Match the string "high" against each line below, and copy every line that matches.

DATA FOR THE TASK Start Marker

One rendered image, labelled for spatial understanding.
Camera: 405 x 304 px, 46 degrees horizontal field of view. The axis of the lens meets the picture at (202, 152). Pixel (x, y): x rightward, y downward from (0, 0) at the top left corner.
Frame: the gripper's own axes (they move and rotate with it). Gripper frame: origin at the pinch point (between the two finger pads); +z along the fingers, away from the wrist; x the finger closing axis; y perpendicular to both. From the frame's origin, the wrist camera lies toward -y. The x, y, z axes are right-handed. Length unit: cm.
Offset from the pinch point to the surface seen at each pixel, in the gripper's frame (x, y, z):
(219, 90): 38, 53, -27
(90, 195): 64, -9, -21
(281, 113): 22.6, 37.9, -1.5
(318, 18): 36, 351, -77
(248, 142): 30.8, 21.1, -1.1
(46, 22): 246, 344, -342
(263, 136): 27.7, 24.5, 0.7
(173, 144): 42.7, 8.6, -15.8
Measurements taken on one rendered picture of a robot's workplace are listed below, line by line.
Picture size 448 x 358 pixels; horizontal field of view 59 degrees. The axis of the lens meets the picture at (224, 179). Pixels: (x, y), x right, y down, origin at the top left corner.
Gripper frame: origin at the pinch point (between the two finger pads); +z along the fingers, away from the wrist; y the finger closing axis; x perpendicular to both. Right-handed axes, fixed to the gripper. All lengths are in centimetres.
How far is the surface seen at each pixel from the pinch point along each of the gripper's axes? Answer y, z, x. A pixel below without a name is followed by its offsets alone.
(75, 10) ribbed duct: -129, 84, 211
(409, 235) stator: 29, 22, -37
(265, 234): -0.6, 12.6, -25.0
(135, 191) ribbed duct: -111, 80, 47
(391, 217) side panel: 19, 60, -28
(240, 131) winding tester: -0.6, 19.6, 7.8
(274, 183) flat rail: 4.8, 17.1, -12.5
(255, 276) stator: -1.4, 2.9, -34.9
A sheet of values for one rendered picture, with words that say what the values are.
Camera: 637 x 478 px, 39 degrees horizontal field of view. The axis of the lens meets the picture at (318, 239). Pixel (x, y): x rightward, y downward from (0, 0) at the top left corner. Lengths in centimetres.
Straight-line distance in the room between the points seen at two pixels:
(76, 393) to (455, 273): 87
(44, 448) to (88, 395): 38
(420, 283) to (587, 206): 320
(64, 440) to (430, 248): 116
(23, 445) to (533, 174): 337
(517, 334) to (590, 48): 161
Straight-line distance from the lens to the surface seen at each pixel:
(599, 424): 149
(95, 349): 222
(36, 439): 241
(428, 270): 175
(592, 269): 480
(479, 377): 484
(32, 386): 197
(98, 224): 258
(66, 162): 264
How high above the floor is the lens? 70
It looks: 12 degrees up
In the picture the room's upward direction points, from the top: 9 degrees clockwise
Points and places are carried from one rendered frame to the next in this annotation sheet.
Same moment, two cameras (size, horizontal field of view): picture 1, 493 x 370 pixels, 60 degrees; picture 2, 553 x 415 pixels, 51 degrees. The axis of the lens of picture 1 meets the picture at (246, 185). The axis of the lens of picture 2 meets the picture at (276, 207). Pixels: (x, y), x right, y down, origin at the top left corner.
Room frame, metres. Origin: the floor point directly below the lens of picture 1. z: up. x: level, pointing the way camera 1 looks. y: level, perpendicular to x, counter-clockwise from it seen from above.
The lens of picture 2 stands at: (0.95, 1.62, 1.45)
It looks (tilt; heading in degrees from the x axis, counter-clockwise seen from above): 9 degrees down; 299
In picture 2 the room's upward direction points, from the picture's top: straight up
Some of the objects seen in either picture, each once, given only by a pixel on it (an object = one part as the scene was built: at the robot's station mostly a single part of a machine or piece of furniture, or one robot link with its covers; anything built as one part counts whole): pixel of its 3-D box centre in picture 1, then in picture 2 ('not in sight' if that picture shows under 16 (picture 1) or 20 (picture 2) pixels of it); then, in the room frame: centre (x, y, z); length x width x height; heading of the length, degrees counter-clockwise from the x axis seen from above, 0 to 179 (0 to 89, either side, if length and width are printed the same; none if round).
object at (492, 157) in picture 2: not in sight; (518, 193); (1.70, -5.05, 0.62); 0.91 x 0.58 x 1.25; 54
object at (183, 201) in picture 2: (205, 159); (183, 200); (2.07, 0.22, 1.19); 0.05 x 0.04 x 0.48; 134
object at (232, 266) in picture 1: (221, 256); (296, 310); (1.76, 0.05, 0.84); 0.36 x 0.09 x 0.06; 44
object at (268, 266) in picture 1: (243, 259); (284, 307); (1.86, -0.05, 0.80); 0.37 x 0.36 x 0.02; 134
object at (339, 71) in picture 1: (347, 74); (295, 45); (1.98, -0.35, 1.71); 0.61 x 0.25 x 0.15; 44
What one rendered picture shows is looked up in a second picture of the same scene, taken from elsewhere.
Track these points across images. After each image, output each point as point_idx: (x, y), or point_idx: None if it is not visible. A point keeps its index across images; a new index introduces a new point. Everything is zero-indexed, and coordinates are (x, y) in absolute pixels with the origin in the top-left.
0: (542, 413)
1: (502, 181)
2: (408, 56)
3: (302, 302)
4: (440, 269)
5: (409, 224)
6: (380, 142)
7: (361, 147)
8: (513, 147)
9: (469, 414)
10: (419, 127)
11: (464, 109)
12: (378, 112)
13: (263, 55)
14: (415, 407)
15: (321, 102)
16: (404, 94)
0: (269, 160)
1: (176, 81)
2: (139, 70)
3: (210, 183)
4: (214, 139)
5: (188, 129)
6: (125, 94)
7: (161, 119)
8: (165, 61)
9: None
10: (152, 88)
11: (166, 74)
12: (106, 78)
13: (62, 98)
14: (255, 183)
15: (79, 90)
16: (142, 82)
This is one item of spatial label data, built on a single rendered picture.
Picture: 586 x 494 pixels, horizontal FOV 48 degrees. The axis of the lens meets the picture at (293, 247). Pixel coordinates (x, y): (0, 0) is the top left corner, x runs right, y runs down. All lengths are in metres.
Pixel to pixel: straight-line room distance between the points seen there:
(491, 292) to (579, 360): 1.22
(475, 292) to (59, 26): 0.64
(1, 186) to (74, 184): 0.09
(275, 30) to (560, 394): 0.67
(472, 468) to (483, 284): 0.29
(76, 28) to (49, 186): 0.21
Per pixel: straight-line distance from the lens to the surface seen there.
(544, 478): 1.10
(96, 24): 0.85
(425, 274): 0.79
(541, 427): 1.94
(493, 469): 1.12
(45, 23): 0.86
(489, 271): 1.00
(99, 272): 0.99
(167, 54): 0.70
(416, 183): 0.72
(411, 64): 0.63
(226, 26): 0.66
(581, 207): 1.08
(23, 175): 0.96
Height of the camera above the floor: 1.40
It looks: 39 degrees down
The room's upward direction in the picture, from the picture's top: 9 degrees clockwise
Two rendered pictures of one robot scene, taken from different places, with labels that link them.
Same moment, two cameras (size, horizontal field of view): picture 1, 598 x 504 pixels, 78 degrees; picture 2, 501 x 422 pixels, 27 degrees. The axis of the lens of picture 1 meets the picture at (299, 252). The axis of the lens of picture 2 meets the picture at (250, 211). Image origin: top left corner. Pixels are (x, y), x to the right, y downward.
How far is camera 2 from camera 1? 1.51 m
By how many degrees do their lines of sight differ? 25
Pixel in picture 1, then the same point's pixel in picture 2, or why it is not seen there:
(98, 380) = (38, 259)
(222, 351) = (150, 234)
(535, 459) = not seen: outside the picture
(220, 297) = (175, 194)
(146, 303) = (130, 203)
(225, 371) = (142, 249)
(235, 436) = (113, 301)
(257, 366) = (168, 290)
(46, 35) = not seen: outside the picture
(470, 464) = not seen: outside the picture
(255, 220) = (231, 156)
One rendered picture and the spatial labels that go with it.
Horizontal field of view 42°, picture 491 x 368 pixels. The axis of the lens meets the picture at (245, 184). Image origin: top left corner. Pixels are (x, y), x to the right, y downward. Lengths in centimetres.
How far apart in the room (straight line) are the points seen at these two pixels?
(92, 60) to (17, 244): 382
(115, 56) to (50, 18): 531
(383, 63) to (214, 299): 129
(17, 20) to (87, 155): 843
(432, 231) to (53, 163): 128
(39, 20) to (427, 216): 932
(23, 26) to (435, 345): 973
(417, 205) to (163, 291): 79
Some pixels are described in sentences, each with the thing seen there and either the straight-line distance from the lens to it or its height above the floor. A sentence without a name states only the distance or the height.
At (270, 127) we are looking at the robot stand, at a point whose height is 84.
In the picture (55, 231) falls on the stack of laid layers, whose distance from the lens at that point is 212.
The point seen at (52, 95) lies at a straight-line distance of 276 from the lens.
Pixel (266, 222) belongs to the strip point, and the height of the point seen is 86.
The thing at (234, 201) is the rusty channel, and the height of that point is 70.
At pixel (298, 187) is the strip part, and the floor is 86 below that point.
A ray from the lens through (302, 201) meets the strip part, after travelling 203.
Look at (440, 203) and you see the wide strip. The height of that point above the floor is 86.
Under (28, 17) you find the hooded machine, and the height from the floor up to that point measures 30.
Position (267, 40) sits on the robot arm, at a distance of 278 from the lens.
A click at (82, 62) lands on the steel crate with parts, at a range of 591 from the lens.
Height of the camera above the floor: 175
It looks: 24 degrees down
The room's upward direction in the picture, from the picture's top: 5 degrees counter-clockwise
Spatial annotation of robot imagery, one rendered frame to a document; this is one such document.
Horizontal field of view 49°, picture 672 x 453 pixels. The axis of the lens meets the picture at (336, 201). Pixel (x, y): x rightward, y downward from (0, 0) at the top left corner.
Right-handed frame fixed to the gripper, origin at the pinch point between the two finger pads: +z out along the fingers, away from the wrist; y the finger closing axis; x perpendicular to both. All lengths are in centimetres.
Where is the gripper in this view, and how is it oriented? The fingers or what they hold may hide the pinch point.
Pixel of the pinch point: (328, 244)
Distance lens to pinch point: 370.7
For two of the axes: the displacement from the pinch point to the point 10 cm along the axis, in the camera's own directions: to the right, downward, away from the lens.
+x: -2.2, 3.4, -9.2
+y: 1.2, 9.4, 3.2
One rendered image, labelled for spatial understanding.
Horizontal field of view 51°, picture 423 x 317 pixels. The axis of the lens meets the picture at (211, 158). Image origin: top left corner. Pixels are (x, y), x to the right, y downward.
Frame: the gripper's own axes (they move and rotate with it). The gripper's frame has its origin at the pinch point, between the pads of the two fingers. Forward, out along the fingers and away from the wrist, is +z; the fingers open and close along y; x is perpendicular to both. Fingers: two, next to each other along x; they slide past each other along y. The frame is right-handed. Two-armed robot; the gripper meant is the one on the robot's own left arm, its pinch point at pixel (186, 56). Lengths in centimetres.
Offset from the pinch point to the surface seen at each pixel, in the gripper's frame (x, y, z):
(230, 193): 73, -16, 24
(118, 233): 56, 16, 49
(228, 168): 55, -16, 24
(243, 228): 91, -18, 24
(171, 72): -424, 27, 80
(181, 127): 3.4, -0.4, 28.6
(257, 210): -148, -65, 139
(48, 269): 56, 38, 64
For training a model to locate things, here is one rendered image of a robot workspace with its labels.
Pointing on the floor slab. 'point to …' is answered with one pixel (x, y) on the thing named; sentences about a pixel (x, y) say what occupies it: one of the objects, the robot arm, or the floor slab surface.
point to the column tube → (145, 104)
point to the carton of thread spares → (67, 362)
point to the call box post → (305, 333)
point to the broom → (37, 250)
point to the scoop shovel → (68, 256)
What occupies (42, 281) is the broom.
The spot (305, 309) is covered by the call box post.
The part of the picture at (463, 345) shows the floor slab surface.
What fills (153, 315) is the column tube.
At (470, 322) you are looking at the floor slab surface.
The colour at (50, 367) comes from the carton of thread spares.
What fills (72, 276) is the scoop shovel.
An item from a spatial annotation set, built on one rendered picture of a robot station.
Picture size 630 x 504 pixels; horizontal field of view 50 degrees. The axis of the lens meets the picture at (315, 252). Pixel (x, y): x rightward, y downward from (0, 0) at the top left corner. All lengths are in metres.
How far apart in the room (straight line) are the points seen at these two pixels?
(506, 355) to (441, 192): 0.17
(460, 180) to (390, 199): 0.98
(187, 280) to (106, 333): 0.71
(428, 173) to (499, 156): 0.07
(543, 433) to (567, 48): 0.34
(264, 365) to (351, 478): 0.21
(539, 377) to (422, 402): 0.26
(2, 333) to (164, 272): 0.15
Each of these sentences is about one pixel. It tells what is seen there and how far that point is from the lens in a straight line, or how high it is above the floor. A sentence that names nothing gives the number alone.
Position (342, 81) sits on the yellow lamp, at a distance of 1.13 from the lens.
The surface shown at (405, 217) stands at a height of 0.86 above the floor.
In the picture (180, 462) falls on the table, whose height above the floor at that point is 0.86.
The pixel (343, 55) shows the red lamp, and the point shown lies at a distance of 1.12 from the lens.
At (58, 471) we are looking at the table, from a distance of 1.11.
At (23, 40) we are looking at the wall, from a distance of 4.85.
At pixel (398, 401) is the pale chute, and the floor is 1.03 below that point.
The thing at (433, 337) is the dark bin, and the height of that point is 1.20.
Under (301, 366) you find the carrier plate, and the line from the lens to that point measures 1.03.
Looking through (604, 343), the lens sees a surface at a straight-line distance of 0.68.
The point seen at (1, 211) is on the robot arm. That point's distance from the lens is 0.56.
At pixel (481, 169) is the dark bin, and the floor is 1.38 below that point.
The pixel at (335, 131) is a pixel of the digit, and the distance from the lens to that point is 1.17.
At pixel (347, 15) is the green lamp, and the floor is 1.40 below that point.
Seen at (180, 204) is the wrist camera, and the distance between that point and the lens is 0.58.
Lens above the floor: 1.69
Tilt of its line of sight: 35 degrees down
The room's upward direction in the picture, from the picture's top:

DATA FOR THE TASK End Marker

**SOLUTION:**
How high above the floor is the lens? 70
Each of these sentences is about one pixel. It tells what is seen there and how far that point is from the lens in a straight line, or how high it is above the floor. A sentence that names nothing gives the number alone.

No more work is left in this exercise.